Em 2026, Acosta somou à coleção a Taça Guanabara, primeiro título carioca do ciclo atual do Tricolor. Dois troféus de naturezas distintas, dois continentes. A trajetória tem coerência.

Luciano Acosta (Fluminense)
Luciano Acosta (Fluminense)

O que os números dizem na comparação

Na temporada 2026, Acosta acumula 16 jogos, 3 gols e 2 assistências com a camisa 32 do Fluminense — conforme registrado pelo SportNavo no acompanhamento da Série A. São cinco participações diretas em gols em menos de meia temporada.

Para um meia que não é centroavante e tem 32 anos, essa taxa de participação — uma contribuição a cada 3,2 jogos — é relevante. Meias organizadores brasileiros de perfil similar nesta Série A raramente ultrapassam uma participação direta a cada quatro jogos nesse recorte temporal.

O peso físico de 61 kg em 160 cm é o de um jogador que não vence duelos de força. Acosta nunca foi esse tipo. A comparação correta não é com volantes ou meias de pressão alta, mas com armadores de último passe que vivem entre as linhas — posição que exige leitura de jogo e não musculatura.

Onde ele se distingue dos rivais

A MLS formou gerações de jogadores tecnicamente qualificados que chegam ao futebol sul-americano com um vício: a intensidade física da liga americana mascara limitações táticas que o Brasileirão expõe rápido. Acosta parece ser exceção.

Sua leitura posicional — característica de quem jogou anos num campeonato onde o espaço é gerenciado por estruturas táticas rígidas — permite que ele opere em regiões de campo adensadas sem perder a bola com frequência. Isso é raro em meias que chegam de fora do cone sul-americano.

A Taça Guanabara de 2026 deu ao Fluminense um título precoce no ano, e Acosta fez parte desse ciclo desde o início. Não é detalhe: jogadores que chegam de fora e já entram em título no primeiro semestre raramente são figuras periféricas no esquema.

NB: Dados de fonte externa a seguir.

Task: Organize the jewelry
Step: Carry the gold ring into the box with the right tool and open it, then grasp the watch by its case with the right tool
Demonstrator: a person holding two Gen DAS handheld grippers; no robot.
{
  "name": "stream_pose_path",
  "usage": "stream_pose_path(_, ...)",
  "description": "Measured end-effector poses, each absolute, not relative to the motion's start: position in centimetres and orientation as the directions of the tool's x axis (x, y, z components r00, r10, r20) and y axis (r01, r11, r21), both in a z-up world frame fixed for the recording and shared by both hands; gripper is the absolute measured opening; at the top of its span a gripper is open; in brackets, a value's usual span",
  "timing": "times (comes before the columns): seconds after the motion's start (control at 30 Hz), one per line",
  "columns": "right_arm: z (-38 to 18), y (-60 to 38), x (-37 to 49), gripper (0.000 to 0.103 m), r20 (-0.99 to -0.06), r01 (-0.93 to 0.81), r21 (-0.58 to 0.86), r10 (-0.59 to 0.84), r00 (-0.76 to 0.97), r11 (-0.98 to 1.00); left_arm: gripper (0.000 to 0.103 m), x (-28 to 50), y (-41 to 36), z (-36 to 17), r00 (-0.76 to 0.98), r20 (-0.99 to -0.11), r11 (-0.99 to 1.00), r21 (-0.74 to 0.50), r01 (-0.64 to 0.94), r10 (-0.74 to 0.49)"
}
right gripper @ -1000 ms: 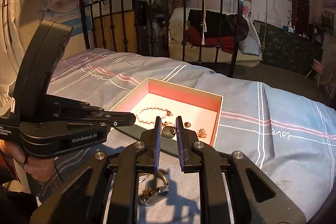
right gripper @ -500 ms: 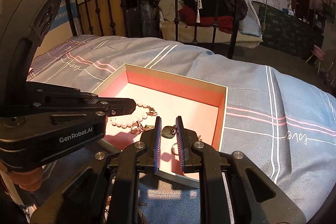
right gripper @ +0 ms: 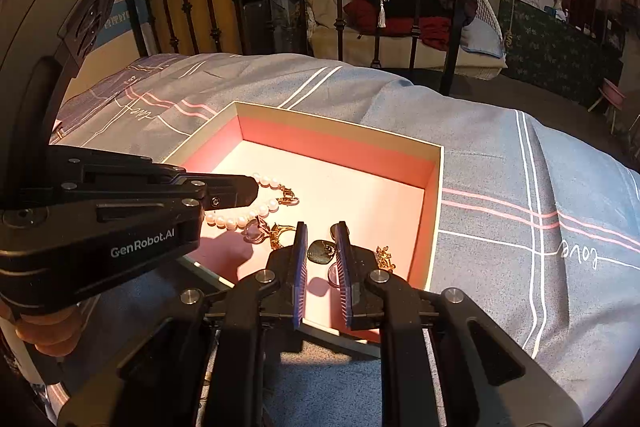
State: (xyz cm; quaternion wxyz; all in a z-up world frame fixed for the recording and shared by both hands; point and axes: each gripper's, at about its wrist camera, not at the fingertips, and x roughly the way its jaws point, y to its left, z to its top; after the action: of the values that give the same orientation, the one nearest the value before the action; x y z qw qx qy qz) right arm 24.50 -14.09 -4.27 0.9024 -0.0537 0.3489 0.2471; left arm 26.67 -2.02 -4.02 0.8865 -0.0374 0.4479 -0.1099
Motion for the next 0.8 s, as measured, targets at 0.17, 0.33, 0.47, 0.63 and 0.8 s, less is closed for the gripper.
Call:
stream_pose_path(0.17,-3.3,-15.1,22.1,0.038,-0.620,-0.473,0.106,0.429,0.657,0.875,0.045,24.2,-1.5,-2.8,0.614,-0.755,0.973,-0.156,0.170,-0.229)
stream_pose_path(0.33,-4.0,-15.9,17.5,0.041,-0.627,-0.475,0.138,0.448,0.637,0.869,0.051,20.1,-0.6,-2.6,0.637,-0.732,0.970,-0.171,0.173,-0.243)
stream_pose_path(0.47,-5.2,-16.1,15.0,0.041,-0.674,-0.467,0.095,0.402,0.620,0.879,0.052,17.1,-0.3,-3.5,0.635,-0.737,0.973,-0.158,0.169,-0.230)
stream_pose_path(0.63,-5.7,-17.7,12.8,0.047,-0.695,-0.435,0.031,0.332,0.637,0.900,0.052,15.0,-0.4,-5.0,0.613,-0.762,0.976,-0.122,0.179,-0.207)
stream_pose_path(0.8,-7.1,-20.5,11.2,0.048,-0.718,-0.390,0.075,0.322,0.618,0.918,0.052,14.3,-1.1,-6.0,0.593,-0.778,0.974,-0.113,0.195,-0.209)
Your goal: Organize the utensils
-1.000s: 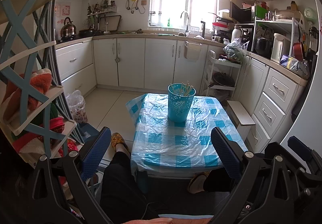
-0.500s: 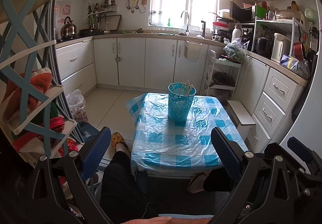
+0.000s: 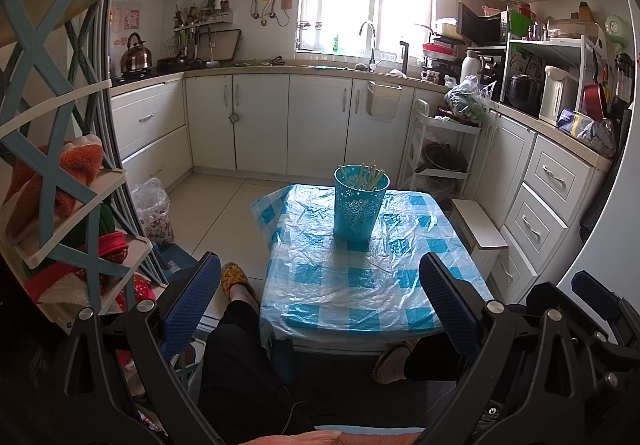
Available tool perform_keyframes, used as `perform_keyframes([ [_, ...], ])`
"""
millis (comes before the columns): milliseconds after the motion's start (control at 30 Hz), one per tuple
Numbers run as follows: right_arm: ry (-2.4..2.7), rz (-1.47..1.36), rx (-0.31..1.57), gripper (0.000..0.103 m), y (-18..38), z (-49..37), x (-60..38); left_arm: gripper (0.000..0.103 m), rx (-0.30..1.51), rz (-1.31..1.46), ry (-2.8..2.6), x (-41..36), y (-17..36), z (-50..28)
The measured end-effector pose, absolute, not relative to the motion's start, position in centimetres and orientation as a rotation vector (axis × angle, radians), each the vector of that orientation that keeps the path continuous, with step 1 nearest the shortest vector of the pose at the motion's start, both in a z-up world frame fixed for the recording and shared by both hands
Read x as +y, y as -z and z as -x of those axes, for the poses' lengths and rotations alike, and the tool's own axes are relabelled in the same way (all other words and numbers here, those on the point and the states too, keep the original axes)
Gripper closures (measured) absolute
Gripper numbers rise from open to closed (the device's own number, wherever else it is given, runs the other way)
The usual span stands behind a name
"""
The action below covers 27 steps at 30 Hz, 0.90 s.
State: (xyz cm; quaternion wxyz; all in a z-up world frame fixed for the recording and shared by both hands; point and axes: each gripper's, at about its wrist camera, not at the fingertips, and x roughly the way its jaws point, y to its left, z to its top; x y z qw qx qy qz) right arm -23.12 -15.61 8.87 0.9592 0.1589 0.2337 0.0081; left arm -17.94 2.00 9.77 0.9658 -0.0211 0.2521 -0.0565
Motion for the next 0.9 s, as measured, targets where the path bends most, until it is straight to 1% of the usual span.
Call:
perform_keyframes([
  [900,-0.015,-0.324,0.476,0.007,-8.9,23.07,-15.5,0.008,0.51,0.044,0.114,2.19,-9.76,18.0],
])
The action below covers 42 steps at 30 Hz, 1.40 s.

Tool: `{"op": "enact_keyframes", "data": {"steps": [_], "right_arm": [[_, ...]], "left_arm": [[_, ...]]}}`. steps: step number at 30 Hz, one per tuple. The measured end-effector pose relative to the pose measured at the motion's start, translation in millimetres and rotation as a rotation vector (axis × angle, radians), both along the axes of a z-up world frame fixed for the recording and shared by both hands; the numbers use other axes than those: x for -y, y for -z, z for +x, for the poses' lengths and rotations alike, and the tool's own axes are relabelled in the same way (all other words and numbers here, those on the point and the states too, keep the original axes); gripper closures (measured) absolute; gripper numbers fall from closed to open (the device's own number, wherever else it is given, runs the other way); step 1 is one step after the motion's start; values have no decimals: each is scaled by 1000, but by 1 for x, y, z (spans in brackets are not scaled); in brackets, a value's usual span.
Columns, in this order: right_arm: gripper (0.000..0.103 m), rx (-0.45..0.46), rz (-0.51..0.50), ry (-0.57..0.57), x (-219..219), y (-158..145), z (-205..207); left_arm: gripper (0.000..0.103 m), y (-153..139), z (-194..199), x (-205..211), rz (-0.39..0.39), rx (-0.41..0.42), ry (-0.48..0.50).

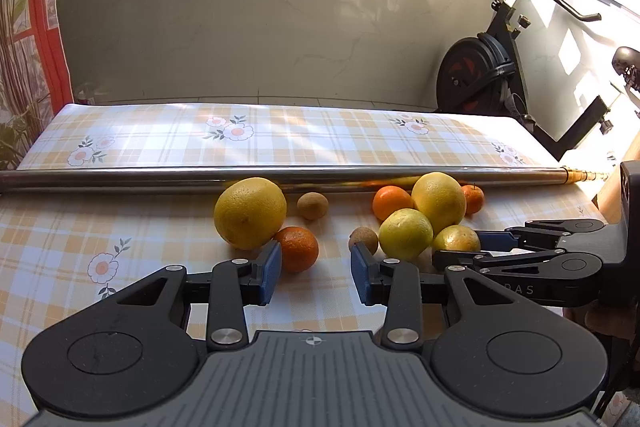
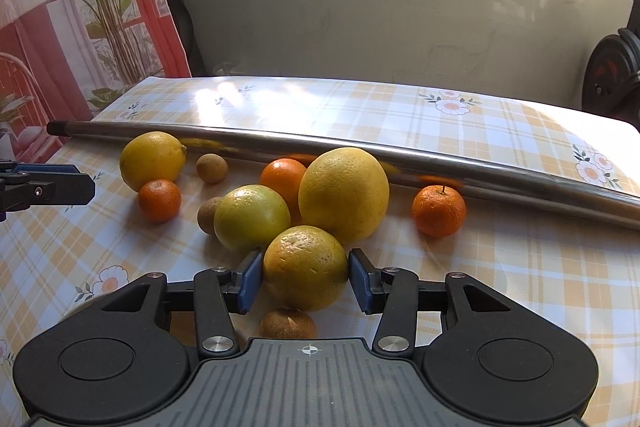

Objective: Organize fruits
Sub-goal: 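Grasp a large yellow grapefruit with the right tool, then grasp a brown kiwi with the left tool while the right tool holds the grapefruit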

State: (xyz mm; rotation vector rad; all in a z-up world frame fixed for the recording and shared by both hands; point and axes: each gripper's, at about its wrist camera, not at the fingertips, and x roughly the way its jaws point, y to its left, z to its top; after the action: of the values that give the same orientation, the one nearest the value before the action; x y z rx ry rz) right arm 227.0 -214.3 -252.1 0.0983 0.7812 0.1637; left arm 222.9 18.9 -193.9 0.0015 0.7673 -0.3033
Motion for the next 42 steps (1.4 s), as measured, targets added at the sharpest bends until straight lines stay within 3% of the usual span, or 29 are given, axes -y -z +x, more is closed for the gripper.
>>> {"op": "enact_keyframes", "data": {"steps": [9,16,30,42], "right_arm": [[60,51,73,87,26,-8,-32],[60,51,90,124,40,-7,-42],[60,73,126,164,54,-10,-54],[60,81,146,179,58,-11,-58]], "left_arm": [[66,18,20,23,-49,-35,63],[77,34,34,49,58,-43,108],[77,50,51,63,126,-30,154],[76,60,62,69,126,-56,155]]}}
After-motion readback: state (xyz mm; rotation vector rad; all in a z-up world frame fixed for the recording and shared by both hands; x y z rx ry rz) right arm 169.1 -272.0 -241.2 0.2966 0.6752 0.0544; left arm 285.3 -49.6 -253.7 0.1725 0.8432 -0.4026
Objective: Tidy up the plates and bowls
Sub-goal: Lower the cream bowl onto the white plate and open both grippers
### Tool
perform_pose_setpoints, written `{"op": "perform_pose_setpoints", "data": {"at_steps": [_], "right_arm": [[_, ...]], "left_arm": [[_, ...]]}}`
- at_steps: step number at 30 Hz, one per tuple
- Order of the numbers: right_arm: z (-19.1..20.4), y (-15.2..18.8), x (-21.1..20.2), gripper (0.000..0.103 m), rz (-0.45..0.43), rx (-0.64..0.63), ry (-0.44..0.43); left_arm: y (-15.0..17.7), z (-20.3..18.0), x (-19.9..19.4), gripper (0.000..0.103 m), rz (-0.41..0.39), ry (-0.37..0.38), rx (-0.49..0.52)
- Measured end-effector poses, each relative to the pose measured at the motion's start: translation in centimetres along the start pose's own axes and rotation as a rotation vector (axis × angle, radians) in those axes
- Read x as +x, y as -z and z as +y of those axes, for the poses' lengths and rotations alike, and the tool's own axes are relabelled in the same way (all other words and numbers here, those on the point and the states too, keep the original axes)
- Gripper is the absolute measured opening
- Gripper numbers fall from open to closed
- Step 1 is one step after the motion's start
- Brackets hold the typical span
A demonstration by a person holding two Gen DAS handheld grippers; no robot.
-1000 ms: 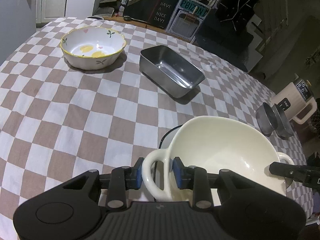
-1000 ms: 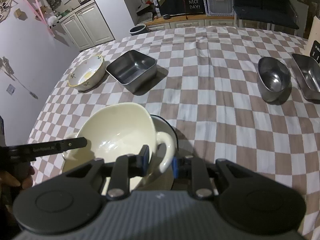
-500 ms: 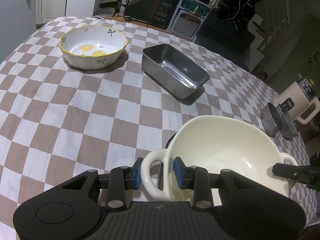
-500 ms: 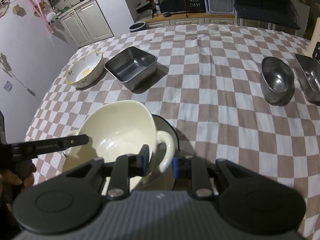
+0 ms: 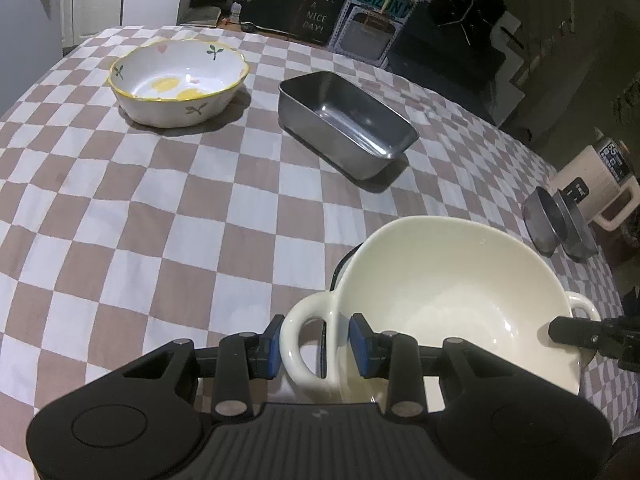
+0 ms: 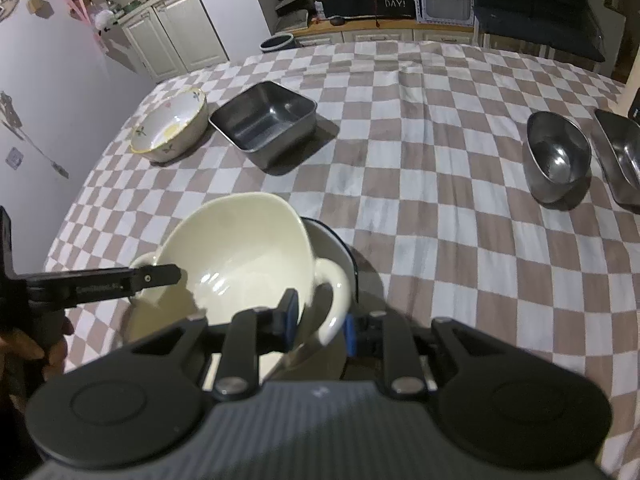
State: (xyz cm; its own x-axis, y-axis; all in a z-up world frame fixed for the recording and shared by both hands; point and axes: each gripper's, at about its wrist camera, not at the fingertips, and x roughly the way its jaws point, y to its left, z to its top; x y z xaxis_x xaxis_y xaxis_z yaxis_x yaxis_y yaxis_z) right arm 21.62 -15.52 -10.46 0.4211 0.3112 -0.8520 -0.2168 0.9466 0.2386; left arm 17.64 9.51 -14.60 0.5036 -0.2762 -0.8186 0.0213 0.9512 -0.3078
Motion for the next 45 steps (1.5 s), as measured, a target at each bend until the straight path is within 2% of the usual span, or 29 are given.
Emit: {"op": "perform_pose_setpoints", "data": {"at_steps": [6, 9, 12, 22, 27, 45], "right_arm": [[0.2, 0.1, -0.2, 0.028, -0.002, -0.044, 0.005], [0.0, 0.1, -0.1, 0.028, 0.007, -0.05, 0.0], [-0.5, 0.0, 0.2, 0.029, 0.03, -0.028, -0.016], [-0.6, -0.2, 1.3, 0.03, 0.076, -0.005, -0.016], [-0.8, -0.4, 2.0, 0.032, 0.087, -0.01, 0.014], [-1.8, -0.4, 3.4, 0.036, 0.125, 0.019, 0.006]], "left_arm": [[-0.1, -0.6, -0.2, 0.039, 0.011, -0.026, 0.077], [-0.2, -0.4, -0.1, 0.041, 0.02, -0.028, 0.066], [-0.4, 0.0, -0.2, 0.048, 0.029, -0.036, 0.053], [-0.3, 0.5, -0.3, 0.056, 0.039, -0.038, 0.05], [-0.2, 0.4, -0.4, 0.058, 0.038, -0.045, 0.065], [-0.4, -0.5, -0.6, 0.06, 0.047, -0.065, 0.099]]}}
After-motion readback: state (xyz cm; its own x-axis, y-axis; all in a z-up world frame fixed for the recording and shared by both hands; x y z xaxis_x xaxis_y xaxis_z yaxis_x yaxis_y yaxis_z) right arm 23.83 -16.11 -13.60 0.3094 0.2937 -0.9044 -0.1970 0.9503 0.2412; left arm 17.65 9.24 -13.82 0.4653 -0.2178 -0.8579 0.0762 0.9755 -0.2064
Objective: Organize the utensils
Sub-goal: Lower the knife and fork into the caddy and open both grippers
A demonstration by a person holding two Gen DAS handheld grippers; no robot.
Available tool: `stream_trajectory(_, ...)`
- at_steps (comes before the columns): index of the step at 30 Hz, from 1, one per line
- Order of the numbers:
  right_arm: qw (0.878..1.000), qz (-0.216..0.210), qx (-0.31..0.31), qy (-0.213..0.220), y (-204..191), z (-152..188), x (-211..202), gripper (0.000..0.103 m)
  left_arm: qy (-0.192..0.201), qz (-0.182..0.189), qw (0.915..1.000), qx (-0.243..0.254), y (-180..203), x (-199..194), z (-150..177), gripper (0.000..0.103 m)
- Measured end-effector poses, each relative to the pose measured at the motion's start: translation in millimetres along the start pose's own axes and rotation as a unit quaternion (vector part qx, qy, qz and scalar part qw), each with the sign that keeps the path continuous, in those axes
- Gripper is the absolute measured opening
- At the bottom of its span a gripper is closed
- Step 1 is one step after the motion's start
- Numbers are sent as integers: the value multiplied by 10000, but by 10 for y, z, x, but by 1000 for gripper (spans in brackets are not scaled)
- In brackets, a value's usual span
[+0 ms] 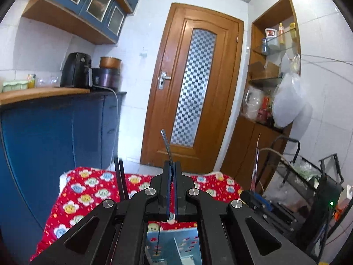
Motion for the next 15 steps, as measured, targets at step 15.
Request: stream_trajectory(15,9991,1,-183,-383,-9,192,19,13,-483,40,9988,67,-32,93,409,2)
Point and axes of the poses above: each gripper's, at about its wrist camera, not at the fingertips, and x roughly the way its jaws point, y to its right, z to its underside, the point moved 1 cm from there along x, roughly the way its jaws point, and after that the axes turned 4 degrees about -z, right-handed, at the moved point
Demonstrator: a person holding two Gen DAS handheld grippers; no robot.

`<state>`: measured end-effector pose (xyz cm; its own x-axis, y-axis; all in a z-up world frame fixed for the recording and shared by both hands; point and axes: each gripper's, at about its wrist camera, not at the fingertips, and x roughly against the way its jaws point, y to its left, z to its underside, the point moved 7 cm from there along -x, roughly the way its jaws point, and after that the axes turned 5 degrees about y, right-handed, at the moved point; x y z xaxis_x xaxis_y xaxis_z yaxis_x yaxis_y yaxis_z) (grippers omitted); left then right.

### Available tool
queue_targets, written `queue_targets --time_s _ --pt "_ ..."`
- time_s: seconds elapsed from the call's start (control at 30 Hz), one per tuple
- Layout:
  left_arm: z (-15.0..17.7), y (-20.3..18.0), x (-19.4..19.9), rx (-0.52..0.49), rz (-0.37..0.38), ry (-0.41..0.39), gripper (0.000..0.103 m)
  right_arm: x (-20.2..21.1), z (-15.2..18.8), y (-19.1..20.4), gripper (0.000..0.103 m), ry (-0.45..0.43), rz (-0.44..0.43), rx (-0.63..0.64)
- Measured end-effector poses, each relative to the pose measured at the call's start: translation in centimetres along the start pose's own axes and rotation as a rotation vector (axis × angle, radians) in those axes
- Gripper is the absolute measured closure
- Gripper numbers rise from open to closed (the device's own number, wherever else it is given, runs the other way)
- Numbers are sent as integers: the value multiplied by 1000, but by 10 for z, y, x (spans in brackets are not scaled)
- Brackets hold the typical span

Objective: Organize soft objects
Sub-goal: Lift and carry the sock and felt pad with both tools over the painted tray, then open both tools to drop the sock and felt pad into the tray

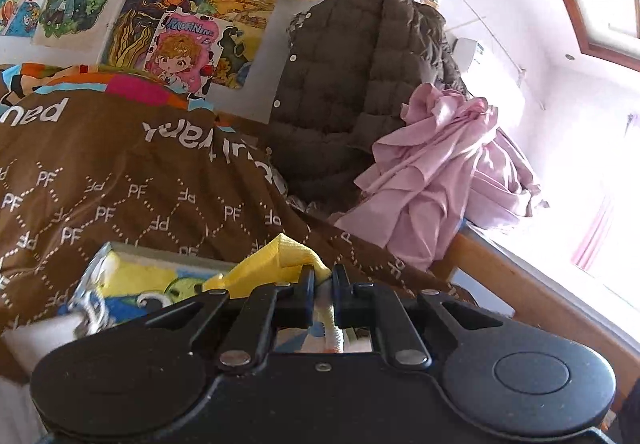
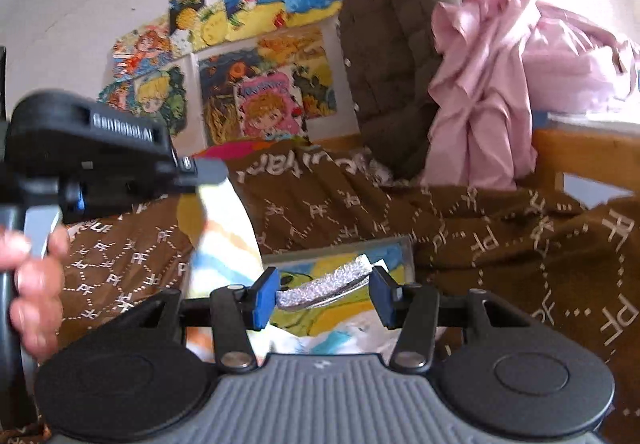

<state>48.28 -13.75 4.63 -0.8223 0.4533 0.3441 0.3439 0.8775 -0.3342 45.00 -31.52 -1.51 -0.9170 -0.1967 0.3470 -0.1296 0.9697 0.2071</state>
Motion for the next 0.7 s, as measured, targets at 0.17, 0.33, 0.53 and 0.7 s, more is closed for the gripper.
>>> queue_targets --time_s 0.17,0.33,0.53,0.7 --pt "-9 -5 -32 -15 -6 -9 94 -16 10 -13 49 54 -4 -37" --pt "10 5 -54 -8 -27 31 94 -21 14 -12 49 84 -13 -35" --pt "43 35 -64 60 -80 94 94 -24 18 -9 49 119 -13 -21" --pt "67 54 -69 76 -125 160 94 -25 20 -7 48 138 -6 -6"
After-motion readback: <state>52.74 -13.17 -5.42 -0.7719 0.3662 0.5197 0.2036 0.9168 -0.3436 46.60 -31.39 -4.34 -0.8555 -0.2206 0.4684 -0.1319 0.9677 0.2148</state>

A trajetória que aponta o teto

Acosta tem contrato com o Fluminense e 32 anos completos desde maio. O horizonte de alto rendimento para meias nessa faixa etária, historicamente, vai até os 34 ou 35 anos — desde que o jogador não dependa de velocidade de sprint como recurso principal. Acosta não depende.

Os próximos 12 meses são decisivos para definir se ele será lembrado como reforço de passagem ou como peça de ciclo. O Fluminense disputa o Brasileirão e competições continentais em 2026. Se Acosta mantiver a média de participação em gols — ou ampliar — a discussão sobre renovação de contrato vai aparecer antes do que o mercado espera.

O cenário mais realista: terminar 2026 com algo entre 6 e 9 participações diretas em gols na Série A, consolidar a titularidade e entrar em 2027 com o contrato renegociado. O cenário alternativo — queda de rendimento físico ou adaptação tática incompleta — existe, mas não é o que os primeiros 16 jogos sugerem.

Lucho Acosta tem 32 anos, dois troféus e cinco participações em gols. O Fluminense apostou certo.